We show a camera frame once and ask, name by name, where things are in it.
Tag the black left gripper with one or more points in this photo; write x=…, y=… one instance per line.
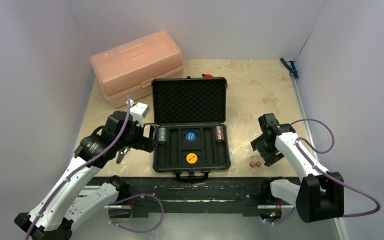
x=144, y=143

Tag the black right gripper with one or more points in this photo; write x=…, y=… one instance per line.
x=266, y=153

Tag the blue small blind button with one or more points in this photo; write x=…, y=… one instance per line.
x=190, y=136

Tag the black foam-lined poker case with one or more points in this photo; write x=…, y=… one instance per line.
x=188, y=122

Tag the yellow big blind button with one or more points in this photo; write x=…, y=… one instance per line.
x=191, y=158

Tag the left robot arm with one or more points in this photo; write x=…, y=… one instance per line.
x=60, y=213

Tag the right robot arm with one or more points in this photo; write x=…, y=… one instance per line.
x=320, y=194

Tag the pink translucent storage box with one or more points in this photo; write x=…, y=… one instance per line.
x=129, y=69

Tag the grey black handled pliers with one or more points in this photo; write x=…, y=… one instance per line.
x=121, y=154

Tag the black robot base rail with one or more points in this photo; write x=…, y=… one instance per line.
x=216, y=195

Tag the blue handled pliers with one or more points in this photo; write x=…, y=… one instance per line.
x=291, y=67

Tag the red handled cutter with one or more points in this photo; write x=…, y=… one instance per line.
x=207, y=76

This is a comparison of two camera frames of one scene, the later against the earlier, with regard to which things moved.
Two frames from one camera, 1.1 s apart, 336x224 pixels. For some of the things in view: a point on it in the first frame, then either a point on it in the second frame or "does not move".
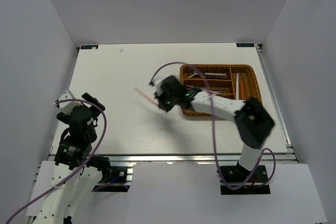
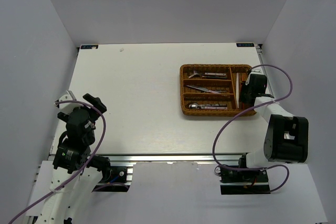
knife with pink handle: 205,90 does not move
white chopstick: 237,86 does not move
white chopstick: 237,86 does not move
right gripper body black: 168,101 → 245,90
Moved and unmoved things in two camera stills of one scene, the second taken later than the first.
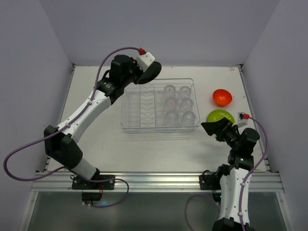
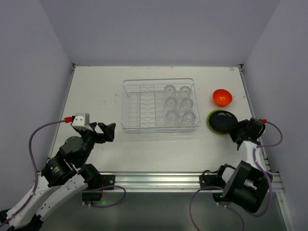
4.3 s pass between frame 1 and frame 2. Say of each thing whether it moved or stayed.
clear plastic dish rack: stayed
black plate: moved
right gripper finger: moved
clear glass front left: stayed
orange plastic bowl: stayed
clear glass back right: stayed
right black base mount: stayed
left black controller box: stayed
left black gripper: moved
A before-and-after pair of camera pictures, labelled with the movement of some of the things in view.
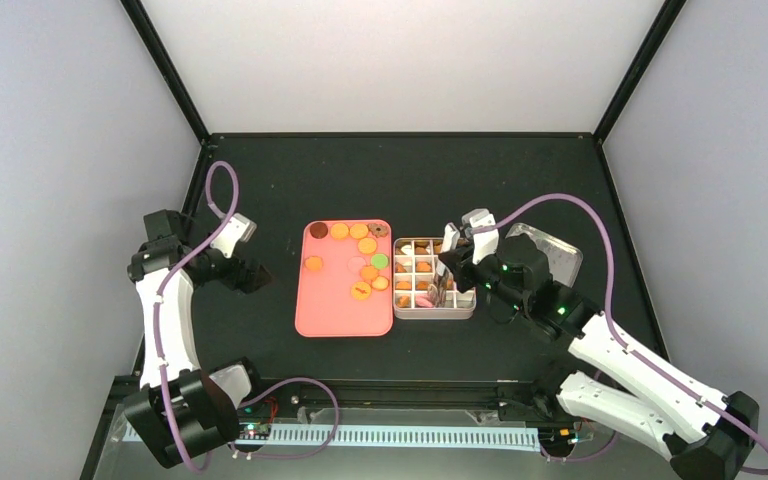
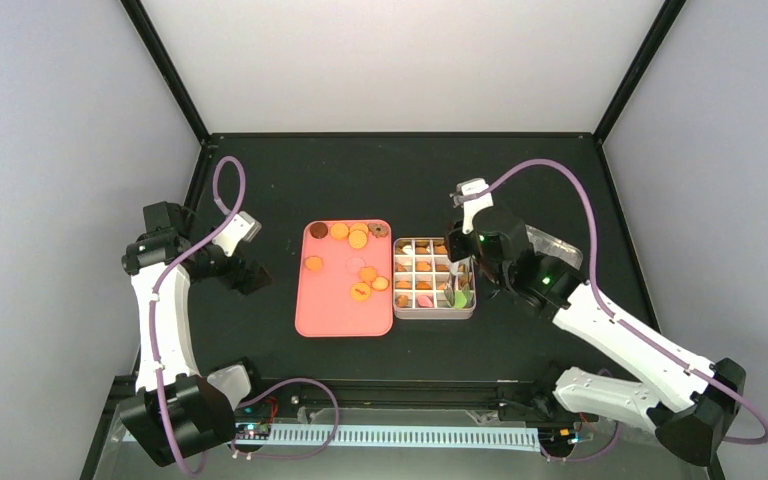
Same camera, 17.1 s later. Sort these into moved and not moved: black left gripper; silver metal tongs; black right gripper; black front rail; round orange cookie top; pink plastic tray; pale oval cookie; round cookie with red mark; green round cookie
Moved: green round cookie; silver metal tongs; black right gripper
Not moved: black left gripper; pink plastic tray; round orange cookie top; black front rail; round cookie with red mark; pale oval cookie
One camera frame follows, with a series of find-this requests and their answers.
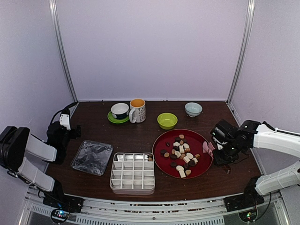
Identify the silver compartment tin box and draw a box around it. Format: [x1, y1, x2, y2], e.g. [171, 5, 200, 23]
[110, 152, 155, 195]

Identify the tan flower chocolate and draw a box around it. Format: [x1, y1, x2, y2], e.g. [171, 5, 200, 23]
[185, 170, 191, 176]

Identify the white floral mug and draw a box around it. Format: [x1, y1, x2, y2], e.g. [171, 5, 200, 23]
[129, 99, 146, 123]

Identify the lime green bowl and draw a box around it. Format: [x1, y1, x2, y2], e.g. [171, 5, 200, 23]
[157, 112, 178, 130]

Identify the dark blue white cup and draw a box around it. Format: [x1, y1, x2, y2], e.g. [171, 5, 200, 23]
[110, 103, 129, 120]

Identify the white square chocolate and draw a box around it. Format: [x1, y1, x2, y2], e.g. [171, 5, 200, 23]
[183, 156, 190, 164]

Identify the right aluminium frame post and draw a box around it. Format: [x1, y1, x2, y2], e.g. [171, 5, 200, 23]
[226, 0, 255, 105]

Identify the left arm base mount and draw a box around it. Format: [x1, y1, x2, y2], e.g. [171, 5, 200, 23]
[39, 180, 84, 225]

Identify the left aluminium frame post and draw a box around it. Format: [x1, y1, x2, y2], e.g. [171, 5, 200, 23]
[49, 0, 78, 102]

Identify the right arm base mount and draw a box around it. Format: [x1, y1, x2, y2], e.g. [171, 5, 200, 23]
[224, 176, 264, 223]

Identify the red round tray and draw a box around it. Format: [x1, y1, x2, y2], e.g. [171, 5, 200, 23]
[152, 129, 213, 179]

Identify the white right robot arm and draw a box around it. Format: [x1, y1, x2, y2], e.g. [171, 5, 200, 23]
[210, 120, 300, 207]

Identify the pink plastic scoop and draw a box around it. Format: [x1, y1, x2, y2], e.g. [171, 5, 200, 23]
[202, 142, 215, 158]

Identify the tin lid with rabbit picture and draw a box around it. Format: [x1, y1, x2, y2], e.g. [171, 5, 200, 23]
[70, 140, 114, 176]

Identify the aluminium frame post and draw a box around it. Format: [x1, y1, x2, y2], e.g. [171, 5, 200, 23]
[226, 0, 255, 105]
[49, 0, 78, 102]

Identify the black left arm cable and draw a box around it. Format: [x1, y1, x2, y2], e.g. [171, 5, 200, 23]
[50, 102, 78, 125]

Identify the front aluminium rail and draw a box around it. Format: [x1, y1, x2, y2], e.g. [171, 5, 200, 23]
[18, 182, 293, 225]

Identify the pale blue bowl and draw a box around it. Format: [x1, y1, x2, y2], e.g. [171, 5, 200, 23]
[185, 102, 203, 118]

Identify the green saucer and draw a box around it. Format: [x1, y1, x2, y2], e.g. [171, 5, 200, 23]
[107, 111, 131, 124]

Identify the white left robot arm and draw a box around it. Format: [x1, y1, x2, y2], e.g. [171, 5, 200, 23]
[0, 107, 81, 208]

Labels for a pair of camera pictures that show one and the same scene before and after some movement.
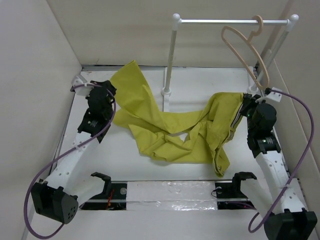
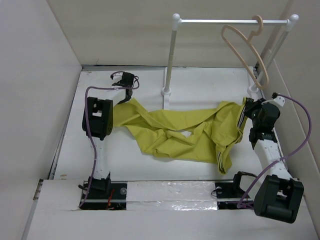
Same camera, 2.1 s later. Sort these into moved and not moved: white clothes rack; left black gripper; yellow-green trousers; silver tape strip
Moved: left black gripper; yellow-green trousers
Not moved: white clothes rack; silver tape strip
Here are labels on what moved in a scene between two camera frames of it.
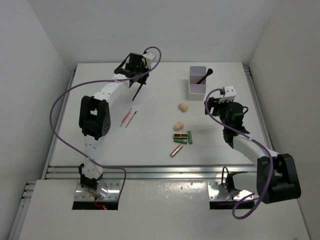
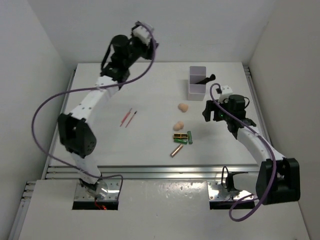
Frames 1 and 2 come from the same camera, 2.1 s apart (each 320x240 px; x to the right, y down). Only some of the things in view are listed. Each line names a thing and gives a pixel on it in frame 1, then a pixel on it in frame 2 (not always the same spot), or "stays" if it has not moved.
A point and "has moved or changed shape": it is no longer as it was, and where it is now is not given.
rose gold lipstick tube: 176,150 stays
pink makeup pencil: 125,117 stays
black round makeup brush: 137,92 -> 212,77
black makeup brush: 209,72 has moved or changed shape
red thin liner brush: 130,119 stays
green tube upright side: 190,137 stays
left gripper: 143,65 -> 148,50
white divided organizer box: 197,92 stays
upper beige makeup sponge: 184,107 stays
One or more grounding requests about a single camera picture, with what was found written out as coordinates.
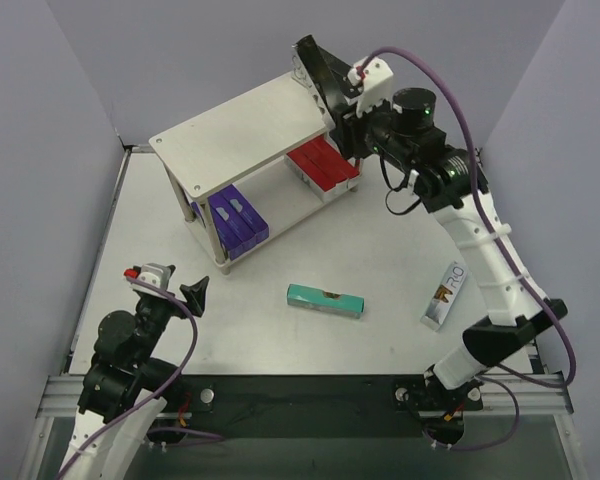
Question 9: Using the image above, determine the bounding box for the purple toothpaste box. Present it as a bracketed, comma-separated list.
[209, 194, 245, 260]
[216, 192, 257, 252]

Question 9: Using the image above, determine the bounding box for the black toothpaste box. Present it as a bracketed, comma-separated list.
[292, 35, 348, 130]

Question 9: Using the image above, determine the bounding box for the teal toothpaste box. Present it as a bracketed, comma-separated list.
[286, 284, 365, 319]

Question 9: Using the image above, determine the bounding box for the red silver toothpaste box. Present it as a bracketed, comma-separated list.
[301, 138, 349, 194]

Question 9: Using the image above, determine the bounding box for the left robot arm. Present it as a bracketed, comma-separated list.
[56, 263, 210, 479]

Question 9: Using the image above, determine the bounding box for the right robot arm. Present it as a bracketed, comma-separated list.
[323, 88, 567, 408]

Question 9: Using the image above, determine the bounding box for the white two-tier shelf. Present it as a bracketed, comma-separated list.
[149, 73, 360, 274]

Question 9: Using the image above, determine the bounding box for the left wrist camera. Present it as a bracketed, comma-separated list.
[123, 263, 166, 296]

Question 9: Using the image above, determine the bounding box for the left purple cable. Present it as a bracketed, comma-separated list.
[54, 279, 226, 480]

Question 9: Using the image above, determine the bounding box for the purple cable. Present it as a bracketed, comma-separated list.
[54, 279, 226, 480]
[357, 46, 579, 451]

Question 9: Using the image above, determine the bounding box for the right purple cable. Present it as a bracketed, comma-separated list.
[357, 46, 579, 451]

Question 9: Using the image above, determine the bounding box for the aluminium frame rail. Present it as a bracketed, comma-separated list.
[19, 144, 589, 480]

★ ★ ★ ★ ★

Your goal: Within the material above, the line with "Identify the white right" opens the range and the line with "Labels for a" closes it; reproduce that range word for word.

Completed exercise:
Identify the white right robot arm and draw a box around it. Format: [x1, y1, x2, y2], e.g. [171, 5, 200, 23]
[210, 120, 300, 207]

Identify the pink plastic scoop and draw a box around it. Format: [x1, y1, x2, y2], e.g. [171, 5, 200, 23]
[202, 142, 215, 158]

Identify the tin lid with rabbit picture and draw a box around it. Format: [x1, y1, x2, y2], e.g. [171, 5, 200, 23]
[70, 140, 114, 176]

Identify the aluminium frame post and draw a box around it. Format: [x1, y1, x2, y2], e.g. [171, 5, 200, 23]
[226, 0, 255, 105]
[49, 0, 78, 102]

Identify the black left arm cable and draw a box around it. Format: [x1, y1, x2, y2], e.g. [171, 5, 200, 23]
[50, 102, 78, 125]

Identify the front aluminium rail and draw a box around it. Format: [x1, y1, x2, y2], e.g. [171, 5, 200, 23]
[18, 182, 293, 225]

Identify the pale blue bowl and draw a box around it. Format: [x1, y1, x2, y2], e.g. [171, 5, 200, 23]
[185, 102, 203, 118]

Identify the green saucer and draw a box around it. Format: [x1, y1, x2, y2], e.g. [171, 5, 200, 23]
[107, 111, 131, 124]

Identify the white left robot arm and draw a box around it. Format: [x1, y1, x2, y2], e.g. [171, 5, 200, 23]
[0, 107, 81, 208]

Labels for a pair of camera pictures that show one and the same scene before and after some movement.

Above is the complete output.